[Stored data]

= = = = = = =

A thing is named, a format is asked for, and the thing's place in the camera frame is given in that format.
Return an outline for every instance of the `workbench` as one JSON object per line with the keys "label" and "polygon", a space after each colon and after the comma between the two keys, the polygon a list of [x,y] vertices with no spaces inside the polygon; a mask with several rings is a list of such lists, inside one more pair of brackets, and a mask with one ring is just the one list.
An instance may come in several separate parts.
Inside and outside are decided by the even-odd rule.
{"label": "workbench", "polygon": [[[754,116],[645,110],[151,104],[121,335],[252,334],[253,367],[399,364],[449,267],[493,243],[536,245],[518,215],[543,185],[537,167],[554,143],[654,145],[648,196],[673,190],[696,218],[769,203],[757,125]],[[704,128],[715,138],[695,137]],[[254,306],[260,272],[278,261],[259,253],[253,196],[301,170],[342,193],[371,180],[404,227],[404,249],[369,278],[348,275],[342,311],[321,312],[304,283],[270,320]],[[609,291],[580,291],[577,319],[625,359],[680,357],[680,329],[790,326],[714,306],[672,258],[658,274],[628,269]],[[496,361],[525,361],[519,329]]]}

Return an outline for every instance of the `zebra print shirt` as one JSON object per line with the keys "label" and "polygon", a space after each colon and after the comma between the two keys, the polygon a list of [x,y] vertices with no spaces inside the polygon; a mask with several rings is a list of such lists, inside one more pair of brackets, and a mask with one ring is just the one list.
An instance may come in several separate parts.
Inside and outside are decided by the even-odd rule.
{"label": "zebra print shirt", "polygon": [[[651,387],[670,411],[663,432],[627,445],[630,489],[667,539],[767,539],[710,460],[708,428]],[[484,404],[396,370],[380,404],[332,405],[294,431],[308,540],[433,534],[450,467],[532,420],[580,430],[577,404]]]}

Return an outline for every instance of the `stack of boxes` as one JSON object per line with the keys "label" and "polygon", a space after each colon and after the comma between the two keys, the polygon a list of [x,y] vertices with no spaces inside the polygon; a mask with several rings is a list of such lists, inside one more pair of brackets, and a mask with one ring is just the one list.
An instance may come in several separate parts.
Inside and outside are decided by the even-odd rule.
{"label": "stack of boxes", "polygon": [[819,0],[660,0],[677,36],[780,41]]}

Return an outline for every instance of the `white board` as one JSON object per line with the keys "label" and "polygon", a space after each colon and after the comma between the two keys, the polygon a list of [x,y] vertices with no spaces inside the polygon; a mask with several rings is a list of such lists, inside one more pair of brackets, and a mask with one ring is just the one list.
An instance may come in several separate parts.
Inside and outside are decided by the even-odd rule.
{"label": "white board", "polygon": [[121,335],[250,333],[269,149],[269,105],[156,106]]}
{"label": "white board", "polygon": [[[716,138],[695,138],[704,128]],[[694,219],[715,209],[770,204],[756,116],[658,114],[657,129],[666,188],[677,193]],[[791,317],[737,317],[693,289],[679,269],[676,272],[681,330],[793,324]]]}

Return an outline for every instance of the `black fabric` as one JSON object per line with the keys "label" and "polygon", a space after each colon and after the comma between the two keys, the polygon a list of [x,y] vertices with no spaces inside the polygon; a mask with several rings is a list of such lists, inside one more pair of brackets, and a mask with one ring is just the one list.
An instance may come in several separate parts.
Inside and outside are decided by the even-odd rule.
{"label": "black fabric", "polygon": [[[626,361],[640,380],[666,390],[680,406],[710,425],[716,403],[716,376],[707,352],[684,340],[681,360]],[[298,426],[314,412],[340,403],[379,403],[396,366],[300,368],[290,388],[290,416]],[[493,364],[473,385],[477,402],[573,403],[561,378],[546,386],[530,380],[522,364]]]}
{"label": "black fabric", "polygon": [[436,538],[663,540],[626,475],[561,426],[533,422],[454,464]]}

= = = = = = =

[Task goal]
Above are some records; extract every one of them exactly.

[Result]
A thing is named, a format is asked for, and the thing's place in the camera frame is given in that format.
Return an outline for every instance of the `workbench` as one JSON object per line with the keys "label" and "polygon", a space after each colon and after the comma between the two keys, the polygon a list of [x,y] vertices with no spaces inside the polygon; a mask with several rings is a list of such lists, inside one more pair of brackets, and a mask with one ring is just the one list.
An instance may come in several separate parts.
Inside and outside are decided by the even-odd rule.
{"label": "workbench", "polygon": [[[754,116],[645,110],[151,104],[121,335],[252,334],[253,367],[399,364],[449,267],[493,243],[536,245],[518,215],[543,185],[537,167],[554,143],[654,145],[648,196],[673,190],[696,218],[769,203],[757,125]],[[704,128],[715,138],[695,137]],[[254,306],[260,272],[278,261],[259,253],[253,196],[301,170],[342,193],[371,180],[404,227],[404,249],[369,278],[348,275],[342,311],[321,312],[304,283],[270,320]],[[609,291],[580,291],[577,319],[625,359],[680,357],[680,329],[790,326],[714,306],[672,258],[658,274],[628,269]],[[496,361],[525,361],[519,329]]]}

Return an outline for every instance of the `zebra print shirt` as one JSON object per line with the keys "label" and "polygon", a space after each colon and after the comma between the two keys, the polygon a list of [x,y] vertices with no spaces inside the polygon; a mask with several rings is a list of such lists, inside one more pair of brackets, and a mask with one ring is just the one list.
An instance may come in several separate parts.
Inside and outside are decided by the even-odd rule.
{"label": "zebra print shirt", "polygon": [[[651,387],[670,411],[663,432],[627,445],[630,489],[667,539],[767,539],[710,460],[708,428]],[[484,404],[396,370],[380,404],[332,405],[294,431],[308,540],[433,534],[450,467],[532,420],[580,430],[577,404]]]}

Return an outline for every instance of the `stack of boxes` as one JSON object per line with the keys "label" and "polygon", a space after each colon and after the comma between the two keys, the polygon a list of [x,y] vertices with no spaces inside the polygon; a mask with several rings is a list of such lists, inside one more pair of brackets, and a mask with one ring is just the one list.
An instance may come in several separate parts.
Inside and outside are decided by the even-odd rule.
{"label": "stack of boxes", "polygon": [[819,0],[660,0],[677,36],[780,41]]}

Return an outline for every instance of the `white board` as one JSON object per line with the keys "label" and "polygon", a space after each colon and after the comma between the two keys, the polygon a list of [x,y] vertices with no spaces inside the polygon; a mask with several rings is a list of such lists, inside one more pair of brackets, and a mask with one ring is just the one list.
An instance may come in several separate parts.
Inside and outside are decided by the even-odd rule.
{"label": "white board", "polygon": [[121,335],[250,333],[269,149],[269,105],[156,106]]}
{"label": "white board", "polygon": [[[716,138],[695,138],[704,128]],[[694,219],[715,209],[770,204],[756,116],[658,114],[657,129],[666,188],[677,193]],[[791,317],[737,317],[693,289],[679,269],[676,272],[681,330],[793,324]]]}

Return an outline for every instance of the `black fabric` as one JSON object per line with the keys "label" and "polygon", a space after each colon and after the comma between the two keys, the polygon a list of [x,y] vertices with no spaces inside the polygon; a mask with several rings is a list of such lists, inside one more pair of brackets, and a mask with one ring is just the one list.
An instance may come in several separate parts.
Inside and outside are decided by the even-odd rule.
{"label": "black fabric", "polygon": [[[626,361],[640,380],[666,390],[680,406],[710,425],[716,403],[716,376],[707,352],[684,340],[681,360]],[[298,426],[314,412],[340,403],[379,403],[396,366],[300,368],[290,388],[290,416]],[[493,364],[473,385],[477,402],[573,403],[561,378],[546,386],[530,380],[522,364]]]}
{"label": "black fabric", "polygon": [[436,538],[663,540],[626,475],[561,426],[533,422],[454,464]]}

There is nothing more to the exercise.